On 28 November 2011 12:36, Stefan Dösinger stefandoesinger@gmx.at wrote:
Am Sonntag, 27. November 2011, 23:13:31 schrieb Henri Verbeet:
I must say that as a Wine developer I care only marginally about running on closed platforms. For CrossOver, OS X is more important of course, but I'm sure we could add another hack there. I don't think OS X support should be a deciding factor here.
I think this would be disrespectful of the OSX users Wine has.
My point was pretty much that I care only marginally about that argument. Nevertheless, I'm not all that convinced that Wine even has a lot of OS X users. If it does, that's certainly not reflected in the number of active developers (Perhaps if you count people that are paid to work on Wine on OS X things look better there, but I think few of those run OS X as their primary platform by choice.) or the number of bug reports we receive from OS X users.

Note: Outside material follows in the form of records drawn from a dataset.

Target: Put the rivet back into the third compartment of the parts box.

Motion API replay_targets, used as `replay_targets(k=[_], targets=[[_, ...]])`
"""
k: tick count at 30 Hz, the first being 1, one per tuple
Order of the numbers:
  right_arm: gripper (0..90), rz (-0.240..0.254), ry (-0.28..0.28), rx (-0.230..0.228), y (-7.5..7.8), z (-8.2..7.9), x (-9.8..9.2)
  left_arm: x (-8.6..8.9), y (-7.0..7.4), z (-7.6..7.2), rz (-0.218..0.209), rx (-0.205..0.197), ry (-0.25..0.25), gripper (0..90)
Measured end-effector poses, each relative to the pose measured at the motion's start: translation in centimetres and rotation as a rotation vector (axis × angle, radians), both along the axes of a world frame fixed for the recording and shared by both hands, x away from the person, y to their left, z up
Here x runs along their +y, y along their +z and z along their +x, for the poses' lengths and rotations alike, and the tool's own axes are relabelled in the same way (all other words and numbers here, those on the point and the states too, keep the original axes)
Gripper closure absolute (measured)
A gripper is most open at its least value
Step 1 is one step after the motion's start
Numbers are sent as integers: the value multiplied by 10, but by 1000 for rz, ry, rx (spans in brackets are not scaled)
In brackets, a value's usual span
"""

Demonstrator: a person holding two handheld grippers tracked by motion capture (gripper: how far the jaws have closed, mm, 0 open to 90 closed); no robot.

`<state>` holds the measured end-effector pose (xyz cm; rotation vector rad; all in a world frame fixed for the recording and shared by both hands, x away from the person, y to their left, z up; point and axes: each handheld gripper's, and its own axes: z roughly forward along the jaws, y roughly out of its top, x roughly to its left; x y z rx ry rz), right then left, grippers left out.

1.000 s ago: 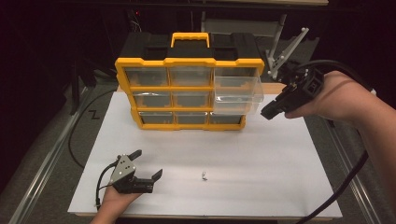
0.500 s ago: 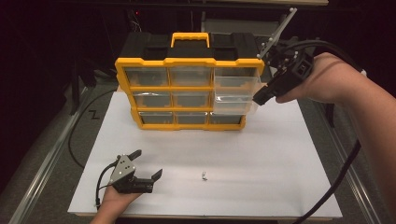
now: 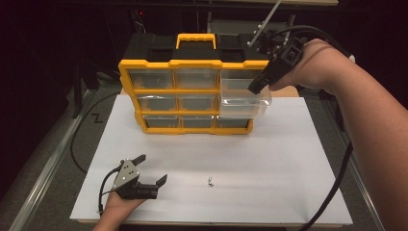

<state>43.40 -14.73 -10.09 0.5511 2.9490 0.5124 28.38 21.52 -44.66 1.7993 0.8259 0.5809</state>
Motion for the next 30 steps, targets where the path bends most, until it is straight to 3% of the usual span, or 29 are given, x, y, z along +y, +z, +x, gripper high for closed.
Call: replay_targets(k=[9, 17, 25, 26, 27, 29, 30], targets=[[843, -2, -9, -15, 1, 10, 7, -1, 0, 0, 6, 1, -12, 3], [842, -45, 1, 6, -20, 22, 16, -1, -1, 1, 14, 13, -13, 3], [834, -38, -15, 4, -22, 25, 16, -1, -2, 2, 24, 17, -15, 3], [664, -18, -18, -7, -19, 24, 14, -1, -2, 2, 27, 22, -16, 3], [664, -18, -18, -7, -19, 24, 14, -2, -2, 2, 29, 23, -16, 3], [500, -1, -48, -33, -16, 22, 11, -2, -2, 2, 27, 20, -16, 3], [481, 5, -57, -37, -14, 21, 10, -2, -2, 2, 26, 19, -17, 3]])
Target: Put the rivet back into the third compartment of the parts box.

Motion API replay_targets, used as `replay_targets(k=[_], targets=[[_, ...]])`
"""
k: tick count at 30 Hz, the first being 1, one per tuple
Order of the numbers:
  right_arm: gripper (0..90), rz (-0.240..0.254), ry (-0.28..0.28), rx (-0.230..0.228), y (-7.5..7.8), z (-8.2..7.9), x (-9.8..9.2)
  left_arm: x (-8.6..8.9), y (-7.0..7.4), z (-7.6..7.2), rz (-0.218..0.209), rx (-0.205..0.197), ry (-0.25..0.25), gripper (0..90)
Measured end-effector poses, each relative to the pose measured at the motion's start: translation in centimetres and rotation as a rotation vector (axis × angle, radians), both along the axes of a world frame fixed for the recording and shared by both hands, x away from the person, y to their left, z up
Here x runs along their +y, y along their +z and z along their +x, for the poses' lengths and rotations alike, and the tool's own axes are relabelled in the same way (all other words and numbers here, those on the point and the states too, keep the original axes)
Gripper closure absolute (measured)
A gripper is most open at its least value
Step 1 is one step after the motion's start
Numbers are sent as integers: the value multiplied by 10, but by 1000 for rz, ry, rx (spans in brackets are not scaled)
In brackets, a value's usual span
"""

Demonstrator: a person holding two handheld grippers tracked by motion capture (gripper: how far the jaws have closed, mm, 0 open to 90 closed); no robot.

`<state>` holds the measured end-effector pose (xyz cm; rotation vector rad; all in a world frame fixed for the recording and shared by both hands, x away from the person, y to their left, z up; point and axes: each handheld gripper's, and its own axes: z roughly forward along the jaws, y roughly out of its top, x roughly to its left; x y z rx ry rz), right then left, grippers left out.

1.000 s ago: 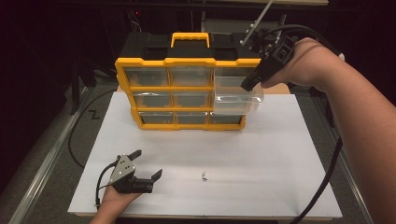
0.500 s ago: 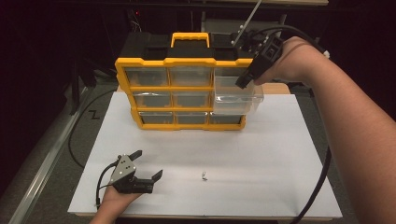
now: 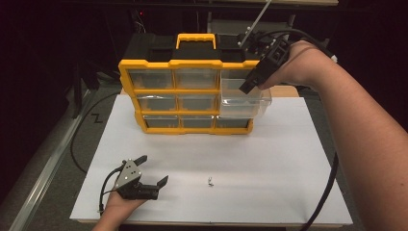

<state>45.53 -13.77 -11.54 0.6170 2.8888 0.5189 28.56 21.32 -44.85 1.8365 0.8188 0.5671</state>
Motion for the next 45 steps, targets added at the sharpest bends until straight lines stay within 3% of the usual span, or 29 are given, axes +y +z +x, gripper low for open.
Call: replay_targets(k=[2, 9, 17, 28, 43, 45], targets=[[461, 20, 2, 0, 6, -10, -6, 0, 0, 0, 0, 1, 0, 3], [445, 16, -3, -9, 13, -35, -24, 1, 0, 0, -8, 3, 6, 3], [425, 0, -21, -17, 6, -66, -47, 0, 0, -1, -2, 4, 1, 3], [371, -11, -26, 11, -32, -90, -66, 2, 1, -3, -12, -7, 4, 3], [183, -22, -11, 58, -113, -97, -54, 3, 0, -2, -17, -8, 9, 3], [170, -17, -10, 64, -119, -97, -52, 4, 1, -2, -16, -9, 7, 3]])
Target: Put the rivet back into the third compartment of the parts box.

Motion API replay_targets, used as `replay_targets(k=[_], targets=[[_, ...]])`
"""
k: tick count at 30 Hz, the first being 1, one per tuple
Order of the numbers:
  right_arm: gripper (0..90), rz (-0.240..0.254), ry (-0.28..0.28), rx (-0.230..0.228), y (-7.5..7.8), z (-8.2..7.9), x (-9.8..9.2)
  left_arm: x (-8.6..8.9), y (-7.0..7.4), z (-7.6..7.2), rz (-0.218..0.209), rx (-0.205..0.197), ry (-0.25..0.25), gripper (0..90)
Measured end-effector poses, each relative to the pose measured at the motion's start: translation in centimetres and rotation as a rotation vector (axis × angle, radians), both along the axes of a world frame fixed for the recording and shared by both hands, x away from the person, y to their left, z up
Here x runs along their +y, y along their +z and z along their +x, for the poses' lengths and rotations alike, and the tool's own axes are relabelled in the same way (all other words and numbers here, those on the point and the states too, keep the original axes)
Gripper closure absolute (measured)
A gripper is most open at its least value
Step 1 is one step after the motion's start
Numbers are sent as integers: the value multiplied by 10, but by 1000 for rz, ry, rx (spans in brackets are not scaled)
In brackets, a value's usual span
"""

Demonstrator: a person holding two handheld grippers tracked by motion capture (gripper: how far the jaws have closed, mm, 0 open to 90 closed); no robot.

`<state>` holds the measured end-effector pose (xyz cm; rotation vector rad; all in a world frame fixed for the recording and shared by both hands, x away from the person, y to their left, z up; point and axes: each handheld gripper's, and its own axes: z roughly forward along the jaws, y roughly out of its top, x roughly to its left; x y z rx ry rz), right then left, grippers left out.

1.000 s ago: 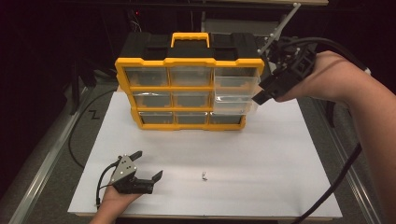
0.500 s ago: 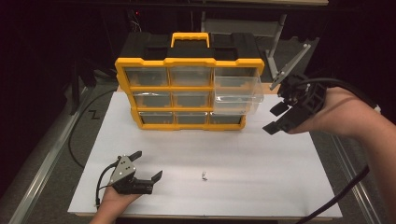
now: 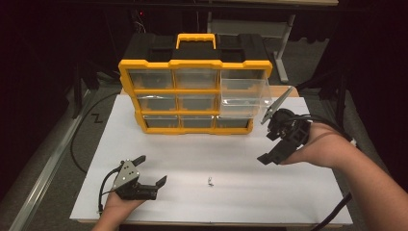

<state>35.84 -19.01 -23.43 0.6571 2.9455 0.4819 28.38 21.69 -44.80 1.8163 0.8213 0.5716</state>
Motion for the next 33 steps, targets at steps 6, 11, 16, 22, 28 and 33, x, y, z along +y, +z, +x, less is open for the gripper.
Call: replay_targets(k=[6, 11, 16, 22, 28, 33], targets=[[97, 11, -4, 31, -37, 0, 8, 0, 0, 0, 0, -2, 0, 3], [6, 2, -11, 50, -68, -1, 15, 1, 0, 0, -2, -2, 0, 3], [3, -1, -21, 58, -98, 0, 21, 1, 0, 0, 1, -4, -3, 3], [3, 17, -13, 73, -124, 0, 25, 0, 0, 0, 1, -2, -6, 3], [12, 28, -8, 89, -152, -2, 33, 0, 0, 0, 1, -2, -7, 3], [58, 44, 9, 94, -166, -4, 42, -1, 0, 1, 3, -2, -10, 3]])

Signed textures aren't a minor feature, most games that use shaders need them. This also
So it should be easy to convince Apple to implement EXT_texture_snorm, right? I don't think it's unreasonable to require some features from the underlying OS when you want certain features to work in Wine. It certainly works like that for the BSDs and OpenSolaris, and probably would for e.g. Haiku if they wanted to run Wine as well. I don't see why OS X should be different.
when Tiger supported it it didn't work). Signed texture emulation isn't hard to do, all we need is proper separation of load time and sample time fixups.
Yeah well, hacking something together is easy. Doing it properly you should also be able to blit to those formats, render to them (you can render to e.g. Q8W8V8U8 even in d3d9, d3d10 can render to all kinds of formats), read them back, and probably do clears on them. If we had no other choice that would simply be a pain, but pretty much all the linux drivers support either the various NV_texture_shader extensions or EXT_texture_snorm.